Biographies:
Michael Weiss, MD, PhD

Michael Weiss, MD, PhD
Professor and Chairman of
Biochemistry Department
Case
Western Reserve University
In 1985, Weiss earned his M.D. degree, summa cum laude, from the
Harvard Medical School, and, in 1986, the Ph.D. degree in biophysics
from Harvard University. He then completed a residency in internal
medicine and a fellowship in medicine at Brigham and Women's Hospital,
Boston, from 1985 to 1988. He is board certified in internal medicine.
He has received numerous honors and awards, including the Fletcher
Scholars Awarrd in Cancer Research and the Harvard Medical School
Soma Weiss Research Award. In 1994, he was named a Lucille Markey
Scholar and Bane Scholar at the University of Chicago and Established
Investigator of the American Heart Association. He was also appointed
to the White House Comission en Presidential Scholars.
Research in the Weiss laboratory focuses on two areas: control
of gene expression, and protein folding and misfolding. Links
are made to clinical phenotypes or disease mechanisms. Studies
of gene expression include analysis of mammalian and viral transcription
factors.
1. Protein-nucleic acid interactions; structural
aspects of gene regulation. Application to the birth defects,
regulation of metabolism and nuclear oncoproteins.
2. Peptide hormones; principles of receptor recognition; insulin
and diabetes mellitus; structure-activity relationships and protein
design. Post-receptor protein-phosphoprotein interactions and
relation to malignant transformation. Application to cytoplasmic
oncoproteins.
3. Prokaryotic Transcriptional Regulation and Lambdoid Phages
with application to pathogenesis and infectious disease.

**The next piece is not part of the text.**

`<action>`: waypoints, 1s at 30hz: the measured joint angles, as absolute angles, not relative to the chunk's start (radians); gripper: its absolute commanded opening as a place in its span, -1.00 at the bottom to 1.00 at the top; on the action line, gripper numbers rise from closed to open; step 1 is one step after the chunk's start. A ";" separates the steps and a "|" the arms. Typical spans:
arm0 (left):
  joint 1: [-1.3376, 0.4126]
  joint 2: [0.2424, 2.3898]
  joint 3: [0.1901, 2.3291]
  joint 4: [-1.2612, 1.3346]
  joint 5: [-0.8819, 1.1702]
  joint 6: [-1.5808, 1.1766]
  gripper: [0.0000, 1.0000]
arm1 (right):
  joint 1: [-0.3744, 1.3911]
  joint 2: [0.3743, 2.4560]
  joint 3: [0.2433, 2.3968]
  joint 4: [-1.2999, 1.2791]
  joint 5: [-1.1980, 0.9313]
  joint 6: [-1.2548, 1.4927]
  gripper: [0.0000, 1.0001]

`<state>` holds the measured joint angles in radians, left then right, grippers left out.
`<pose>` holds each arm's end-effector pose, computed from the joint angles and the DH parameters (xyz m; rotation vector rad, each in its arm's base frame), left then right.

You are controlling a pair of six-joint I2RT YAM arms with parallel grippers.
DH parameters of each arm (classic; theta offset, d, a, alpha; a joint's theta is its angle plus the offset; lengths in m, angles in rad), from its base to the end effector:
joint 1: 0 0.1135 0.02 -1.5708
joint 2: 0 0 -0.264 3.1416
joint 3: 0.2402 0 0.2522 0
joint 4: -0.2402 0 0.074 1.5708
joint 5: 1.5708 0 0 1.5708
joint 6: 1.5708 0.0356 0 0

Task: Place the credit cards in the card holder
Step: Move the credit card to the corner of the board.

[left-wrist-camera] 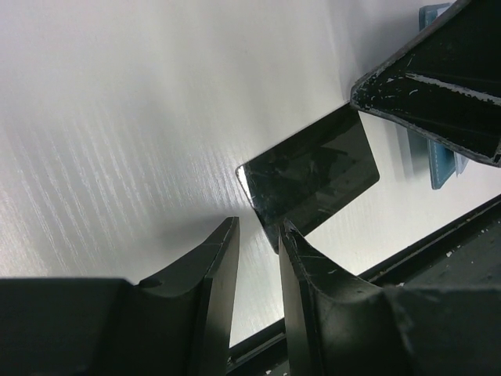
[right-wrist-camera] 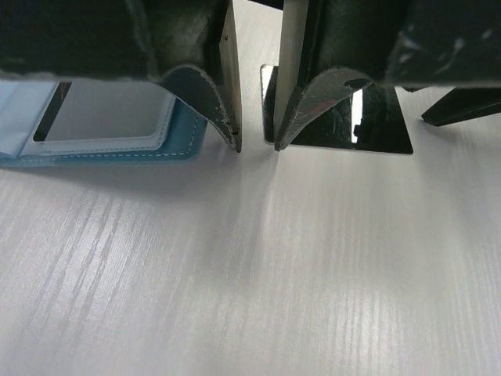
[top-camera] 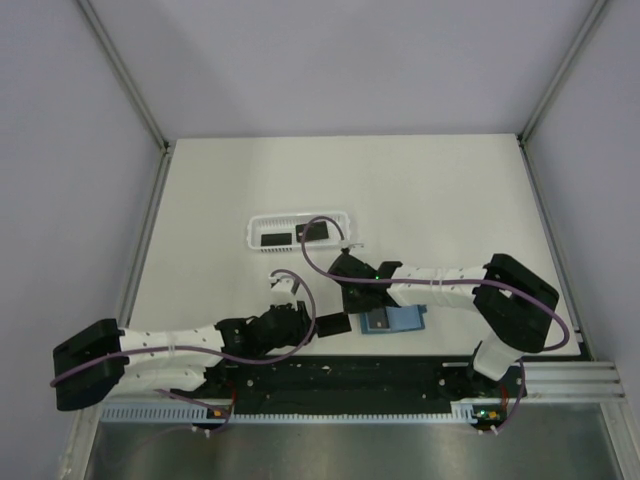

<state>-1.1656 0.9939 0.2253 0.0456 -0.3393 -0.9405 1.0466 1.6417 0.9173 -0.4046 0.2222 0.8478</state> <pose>0.0797 -0.1557 0.1365 0.0833 2.3503 -0.7206 0.1612 0.2631 0.1612 -0.1998 2.6824 0.3150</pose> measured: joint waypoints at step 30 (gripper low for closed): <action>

Mutations or deletions in human transcription
factors can, for example, deregulate organogenesis and cause genetic
susceptibility to malignancy. A model is provided by transcriptional
factors regulating testicular differentiation. Gonadal dysgenesis
and gonadoblastoma are associated with mutations or deletions
in the Y chromosome (interval 1A1) or chromosome 9 (interval 9p24),
mapped to genes SRY or DMTR1/DMTR2, respectively. Biochemical
and structural studies of the DNA-binding motifs encoded by the
loci are in progress.
Studies of protein folding and misfolding
focus on insulin and diabetes-related transcription factors in
the pancreatic beta cell. Mutations in the latter are associated
with impaired glucose-stimulated insulin secretion leading to
maturity-onset diabetes of the young. Structural studies focus
on a novel four-helix bundle in hepatic nuclear factor 1a.